Richt expects the offense’s plethora of weapons to pay dividends for Mason, who has been a pinnacle of patience over the past four seasons:

He's really sacrificed a lot for this team.  He's staying because he loves Georgia and he especially loves his teammates.  But he also knew that this season was going to come and he was going to be surrounded by a lot of skill guys, a lot of great backs, receivers, some veteran linemen, a defense that should be matured from a year ago.

Despite the return of Todd Gurley, Keith Marshall and a host of talented receivers, it may be Mason who adds the most value to this team. Throughout the day, Richt and others were quick to laud Mason’s ability as a passer, his intricate knowledge of the playbook and his leadership.

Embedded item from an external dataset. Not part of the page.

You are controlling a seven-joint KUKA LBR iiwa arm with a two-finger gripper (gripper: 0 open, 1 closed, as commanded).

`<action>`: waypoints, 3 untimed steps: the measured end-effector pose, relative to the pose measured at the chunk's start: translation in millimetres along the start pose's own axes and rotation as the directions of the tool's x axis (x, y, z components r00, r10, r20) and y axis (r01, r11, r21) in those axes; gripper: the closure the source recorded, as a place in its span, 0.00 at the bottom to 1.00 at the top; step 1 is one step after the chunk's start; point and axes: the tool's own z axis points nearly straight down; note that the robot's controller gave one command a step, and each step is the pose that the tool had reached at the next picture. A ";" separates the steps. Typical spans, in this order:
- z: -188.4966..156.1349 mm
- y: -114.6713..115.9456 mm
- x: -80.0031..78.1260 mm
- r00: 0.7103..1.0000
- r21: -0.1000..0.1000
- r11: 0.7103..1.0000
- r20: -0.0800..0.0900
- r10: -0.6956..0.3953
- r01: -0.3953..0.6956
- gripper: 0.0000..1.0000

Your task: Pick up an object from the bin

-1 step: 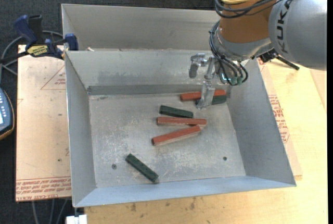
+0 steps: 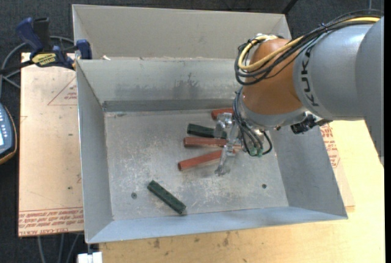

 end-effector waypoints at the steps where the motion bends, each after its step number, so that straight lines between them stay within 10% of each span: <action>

Additionally, history is on Mason's side.  In 2005, D.J. Shockley took over for David Greene, a four-year starter in Athens. Fans had seen glimpses of Shockley and knew what he was capable of, but expectations heading into the season were tempered by the quarterback transition. Shockley responded by leading the Dawgs to a conference title.

Now, lofty expectations are being placed on Mason. “When D.J. came in, he played great. Our quarterback situation was SEC-championship caliber,” Richt offered at media days. “I’m hoping the same with Hutson.”

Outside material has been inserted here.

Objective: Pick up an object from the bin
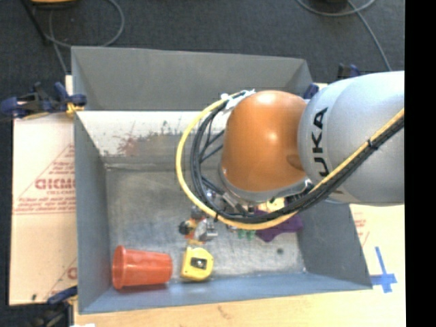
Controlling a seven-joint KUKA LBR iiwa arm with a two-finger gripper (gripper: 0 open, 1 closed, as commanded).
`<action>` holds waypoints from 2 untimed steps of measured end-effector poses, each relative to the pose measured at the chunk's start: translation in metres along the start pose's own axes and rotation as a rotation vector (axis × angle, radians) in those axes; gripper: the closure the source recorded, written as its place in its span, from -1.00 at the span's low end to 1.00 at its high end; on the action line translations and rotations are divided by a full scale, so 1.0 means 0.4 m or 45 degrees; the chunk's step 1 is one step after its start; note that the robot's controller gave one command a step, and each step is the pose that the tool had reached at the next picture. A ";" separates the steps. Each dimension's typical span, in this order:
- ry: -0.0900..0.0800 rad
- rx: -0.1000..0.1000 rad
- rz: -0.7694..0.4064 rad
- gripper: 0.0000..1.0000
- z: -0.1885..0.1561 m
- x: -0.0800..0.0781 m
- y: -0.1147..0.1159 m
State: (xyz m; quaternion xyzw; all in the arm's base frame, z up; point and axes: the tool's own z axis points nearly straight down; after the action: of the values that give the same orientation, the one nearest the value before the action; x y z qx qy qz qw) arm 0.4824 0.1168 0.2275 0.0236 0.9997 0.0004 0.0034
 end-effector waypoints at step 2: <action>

Mason, who played well in two games as a starter last season and in backup duty over the preceding years, favors Shockley’s story. Truth be told, Mason could have transferred multiple times during his waiting game behind Murray. He would have been a welcomed addition to many programs.

Alas, Mason's commitment to Georgia remained strong (as did Shockley’s), and he’s now poised to pursue the highest of callings: an SEC championship. Winning the conference would give him an opportunity to achieve something in one season that Murray failed to do in four.

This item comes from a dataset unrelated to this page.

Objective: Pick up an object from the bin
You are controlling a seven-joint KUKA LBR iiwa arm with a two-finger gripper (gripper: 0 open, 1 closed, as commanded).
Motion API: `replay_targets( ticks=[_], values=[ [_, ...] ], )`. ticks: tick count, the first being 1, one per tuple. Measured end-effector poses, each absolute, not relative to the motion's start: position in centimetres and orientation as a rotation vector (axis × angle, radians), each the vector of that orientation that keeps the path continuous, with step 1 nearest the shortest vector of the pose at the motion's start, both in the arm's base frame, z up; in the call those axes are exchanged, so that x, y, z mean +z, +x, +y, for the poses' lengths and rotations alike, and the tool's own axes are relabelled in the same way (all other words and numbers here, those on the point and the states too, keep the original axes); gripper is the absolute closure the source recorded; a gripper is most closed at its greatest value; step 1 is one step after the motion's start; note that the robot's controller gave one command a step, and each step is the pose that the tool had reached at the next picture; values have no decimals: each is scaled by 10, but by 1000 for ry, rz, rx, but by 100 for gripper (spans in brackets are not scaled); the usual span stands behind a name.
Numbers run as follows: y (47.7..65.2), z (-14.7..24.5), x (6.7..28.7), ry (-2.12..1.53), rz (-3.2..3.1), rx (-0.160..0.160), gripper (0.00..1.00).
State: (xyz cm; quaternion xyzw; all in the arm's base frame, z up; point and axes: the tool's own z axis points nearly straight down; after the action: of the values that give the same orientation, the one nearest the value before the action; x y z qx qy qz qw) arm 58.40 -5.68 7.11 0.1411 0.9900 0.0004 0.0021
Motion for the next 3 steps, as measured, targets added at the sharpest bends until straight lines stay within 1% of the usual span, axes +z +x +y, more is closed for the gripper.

But talk alone is cheap at this point in the year.

For Mason, more of the same won’t be enough in 2014. In his two starts last season, he started slow and at times struggled to find chemistry with his receivers. This year, a still-developing Georgia defense will need to be countered by maximum production from Mason and his unit—particularly early in the season.

With the Bulldogs opening the season against Clemson and South Carolina (two teams with capable but very different offenses), Mason needs to be ready to play from the very first snap. The margin for error will be practically nonexistent.

Fortunately, he’s been preparing for this season for years—literally. In June, the senior signal-caller told Seth Emerson of Macon’s Telegraph he was preparing to go out with a bang. “Hopefully I can make an impression that can last,” he said.

Based on what was said Thursday at media days, it sounds like Georgia is expecting that type of special season.  The fifth-year senior is ready for an SEC championship season, which would be quite a finish for a player who threw a touchdown on his very first collegiate pass attempt back in 2010.



Unless otherwise noted: All quotes from Mark Richt's press conference at SEC Media Days courtesy of ASAP Sports.